労災とは、仕事をしていたことが原因で、ケガ・病気・障害・死亡に至った場合です。それを補償するのが労災保険なのですが、アルバイトフリーターでも加入することができるのでしょうか?

会社に雇われれば労災保険に強制加入

会社は人を一人でも雇ったら、労災保険の手続きが必要です。すべての労働者が加入しなければいけないので、アルバイトでもフリーターでも例外ではありません。1日でも働くのなら労災保険に加入する義務があるのです。

労災保険料は全額会社負担で被保険証もないので、労災保険に入っているという感覚がない人が多いのも頷けます。

他の社会保険は労働時間によって加入したり加入しなかったりの区別があるのが労災保険との違いと言えます。

  • 雇用保険:週に20時間以上
  • 健康保険・厚生年金保険:正社員の労働時間の4分の3以上

なぜ労災保険は強制加入なの?

労災が起こった場合、本来なら会社がその補償をしなければなりませんが、それを無視して補償しないケースがあります。また、会社の経営が傾いていて、補償するお金がなかったり、最悪の場合倒産したりすると補償を受けられなくなるのです。

そんなことにならないように、労災保険を強制加入にして万が一に備えて労働者を保護しているのです。

どんな種類の給付があるの?

それでは、労災保険の給付にはどんな種類があるのでしょうか。全部書き出すときりがないので、代表的なものを4つ紹介します。非常に補償が手厚いことに驚かれる方も多いかもしれません。

1.療養補償給付

仕事が原因でケガや病気になったとき無料で治療が受けられます。治療費だけではなく入院費、移送費(タクシー代)など療養に必要な経費も含まれます。期限はケガや病気が治るまでです。

2.休業補償給付

ケガや病気のために働けず、給料がもらえない場合に給付金が支給されます。おおむね給料の80%です。ケガや病気が治って働けるようになるまで支給されます。また、少しでも働けるようになって給料がもらえるようになれば、その分は相殺されます。

3.障害補償給付

ケガや病気が治っても、身体に一定に障害が残ってしまった場合に支給されます。障害の重さによって給付金が変わります。障害が重いと年金が給付され、軽いと一時金が給付されます。

4.遺族補償給付

不幸にも死亡した場合、その遺族が受給することができます。残された遺族の人数によって年金が変わるのが特徴です。年金の受給権者は被災労働者が死亡した当時、その収入によって生計を維持されていた配偶者・子・父母・孫・祖父母・兄弟姉妹です。

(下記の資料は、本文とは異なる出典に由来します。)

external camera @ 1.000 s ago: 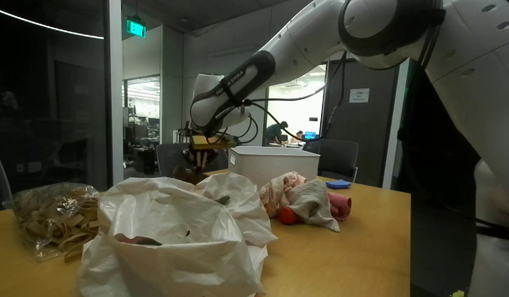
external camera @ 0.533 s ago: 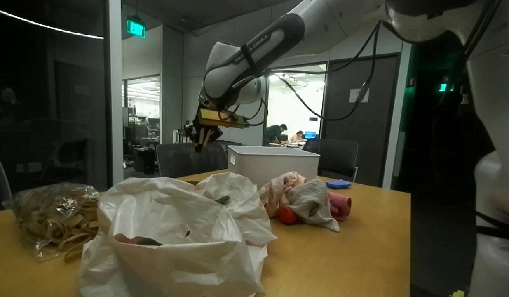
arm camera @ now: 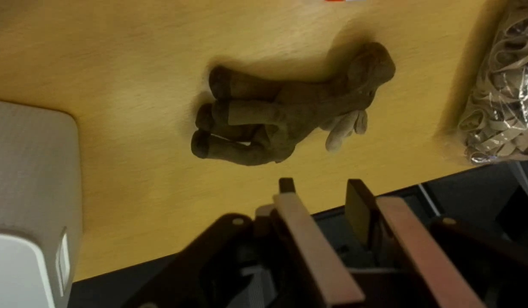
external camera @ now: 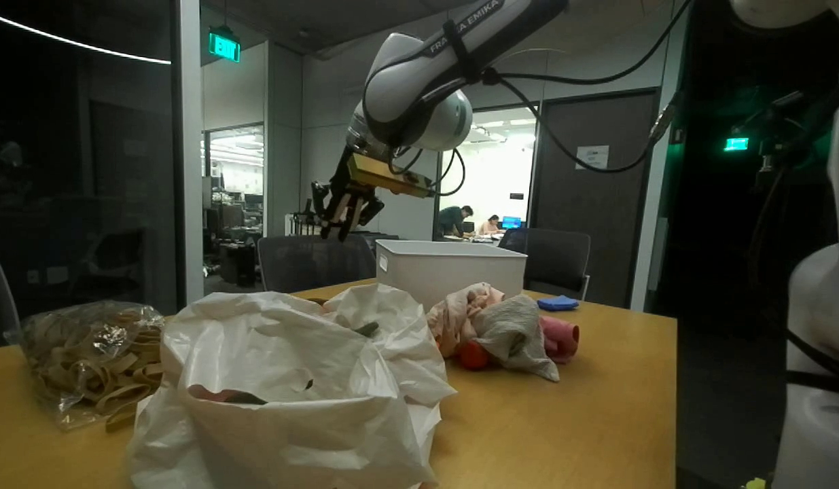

受給権者がいない場合は同一生計でない身内の人に一時金が支払われます。

通勤途中や帰宅途中のケガも補償される

労災保険は仕事に起因するケガや病気を保障する保険です。よって、仕事のための通勤も補償の範囲内になるのです。これを「通勤災害」といいます。給付の名称だけ変わってきます。

たとえば「療養補償給付」は「療養給付」と呼ばれ、「補償」という用語が無くなるのです。ただし、補償内容は仕事中に起きたケガ等とほとんど変わりません。

通勤途中の駅の階段で転んで骨折した場合でも、労災保険は支給されるので、会社に申告してください。

ただし、帰宅途中に友人と食事して、その後帰宅中にケガをしてもそれは通勤とは見なされないので労災保険の対象外です。

労災保険の手続きは会社がしてくれる

仕事以外の理由で病院に行くときは保険証を持っていくだけで済みますが、労災で病院にいくときはそう簡単ではありません。労災であることを記した会社が書いた証明書が必要なのです。大きい会社なら人事部に聞けば必要書類を送ってくれるので、その指示に従いましょう。

まとめ

他の社会保険の場合は加入資格が若干複雑ですが、労災保険の場合はたった一つ「会社に雇われて働いている」ことだけです。仕事中のケガや病気はないに越したことはありませんが、万が一の時は、自分が労災保険に入っていて、保険給付を受ける権利があることを思い出しましょう。